Abstract

This work deals with the problem of intersemiotics in Orthodox Slavonic culture in the Middle Ages. Attention here is focused on the source, essence and ontology of correspondence of the arts. Despite the fact that in the Middle Ages word and image (icons, frescos, miniatures of manuscripts) had completely different specificity of signs, they were connected with each other on a different level of perception. According to the Church Fathers (John of Damascus, Maximus the Confessor, Basil the Great) and East Christian mysticism (Pseudo Dionysius the Areopagite), the art of the written word and visual art had the same aim and function, because they referred to eternal and spiritual reality and to the divine archetype.
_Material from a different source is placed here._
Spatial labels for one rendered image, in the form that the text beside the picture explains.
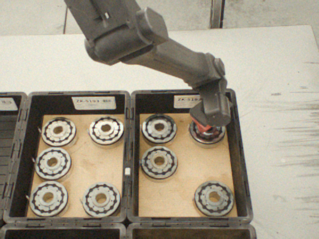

The ontology of the word and icon was linked to the specific version of Pseudo-Dionysius’ symbolism. Moreover, this symbolism is connected with the term – “paradigmatical image”, functioning beyond text and iconography, in the iconosphere of the Orthodox Middle Ages. Paradigmatical image becomes a specific link between a word and an icon. Of course, paradigmatical images were created on the basis of Biblical (and/or apocryphal) and Patristic Byzantine texts, although they started to function regardless of their original context. This work presents the way paradigmatical images function in Orthodox iconography and literature (the Raising of Lazarus, the Last Judgement, the Trinity).